What to do: For the records below, tally the lines that include the word "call" and give only the tally.

───── Data records ─────

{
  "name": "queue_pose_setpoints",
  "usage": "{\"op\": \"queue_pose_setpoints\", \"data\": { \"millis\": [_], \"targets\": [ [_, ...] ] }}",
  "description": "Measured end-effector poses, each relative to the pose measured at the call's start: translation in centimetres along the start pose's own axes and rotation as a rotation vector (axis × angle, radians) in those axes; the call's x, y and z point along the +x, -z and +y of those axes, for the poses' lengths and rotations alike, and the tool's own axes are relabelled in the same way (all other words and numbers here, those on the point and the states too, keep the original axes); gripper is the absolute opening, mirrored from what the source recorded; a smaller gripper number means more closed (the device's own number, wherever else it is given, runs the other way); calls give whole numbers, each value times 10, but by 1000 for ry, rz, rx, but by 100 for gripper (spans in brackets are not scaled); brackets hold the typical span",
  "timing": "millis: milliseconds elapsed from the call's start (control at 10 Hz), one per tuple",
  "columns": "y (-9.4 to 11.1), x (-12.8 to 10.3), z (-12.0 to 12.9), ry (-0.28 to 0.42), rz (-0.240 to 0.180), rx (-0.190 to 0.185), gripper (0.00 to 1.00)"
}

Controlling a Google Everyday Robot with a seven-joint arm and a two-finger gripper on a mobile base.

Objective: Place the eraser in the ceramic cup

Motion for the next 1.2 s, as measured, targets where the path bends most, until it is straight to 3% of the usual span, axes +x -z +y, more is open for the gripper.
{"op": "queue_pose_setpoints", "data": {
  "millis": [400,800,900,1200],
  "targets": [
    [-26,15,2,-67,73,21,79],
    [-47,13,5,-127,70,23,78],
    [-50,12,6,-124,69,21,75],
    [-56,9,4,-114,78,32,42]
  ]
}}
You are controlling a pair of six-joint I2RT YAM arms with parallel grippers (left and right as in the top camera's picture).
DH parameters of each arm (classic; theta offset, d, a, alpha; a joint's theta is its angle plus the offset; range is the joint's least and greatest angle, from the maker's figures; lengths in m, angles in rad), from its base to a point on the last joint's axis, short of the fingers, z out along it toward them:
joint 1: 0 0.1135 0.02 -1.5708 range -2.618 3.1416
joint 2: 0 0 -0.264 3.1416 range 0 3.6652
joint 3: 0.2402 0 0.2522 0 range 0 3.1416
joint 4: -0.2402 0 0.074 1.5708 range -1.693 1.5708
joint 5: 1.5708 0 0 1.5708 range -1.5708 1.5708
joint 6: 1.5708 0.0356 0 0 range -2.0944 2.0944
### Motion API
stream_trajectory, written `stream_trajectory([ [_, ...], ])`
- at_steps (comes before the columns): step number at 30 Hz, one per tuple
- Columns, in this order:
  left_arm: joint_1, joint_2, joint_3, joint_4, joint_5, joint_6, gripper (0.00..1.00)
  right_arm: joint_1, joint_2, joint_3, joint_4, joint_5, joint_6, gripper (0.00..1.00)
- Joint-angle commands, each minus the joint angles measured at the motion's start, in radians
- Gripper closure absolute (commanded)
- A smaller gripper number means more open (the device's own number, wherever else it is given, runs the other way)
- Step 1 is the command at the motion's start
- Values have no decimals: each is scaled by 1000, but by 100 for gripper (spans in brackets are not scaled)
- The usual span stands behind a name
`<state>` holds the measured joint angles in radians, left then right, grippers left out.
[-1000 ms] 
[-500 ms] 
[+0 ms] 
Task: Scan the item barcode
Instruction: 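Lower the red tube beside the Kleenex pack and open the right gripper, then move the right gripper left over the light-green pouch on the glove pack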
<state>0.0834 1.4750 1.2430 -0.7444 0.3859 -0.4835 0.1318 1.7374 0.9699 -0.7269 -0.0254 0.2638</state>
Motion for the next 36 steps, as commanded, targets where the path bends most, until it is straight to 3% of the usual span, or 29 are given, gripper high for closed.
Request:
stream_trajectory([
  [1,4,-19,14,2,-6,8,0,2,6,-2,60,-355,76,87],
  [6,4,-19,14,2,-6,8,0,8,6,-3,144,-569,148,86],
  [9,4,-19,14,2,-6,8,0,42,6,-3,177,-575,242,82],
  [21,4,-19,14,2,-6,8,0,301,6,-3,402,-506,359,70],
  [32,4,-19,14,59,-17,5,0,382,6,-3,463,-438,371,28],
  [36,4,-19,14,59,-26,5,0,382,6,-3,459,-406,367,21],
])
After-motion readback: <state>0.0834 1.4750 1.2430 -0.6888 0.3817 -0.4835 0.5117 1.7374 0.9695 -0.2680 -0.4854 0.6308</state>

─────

Answer to the problem: 2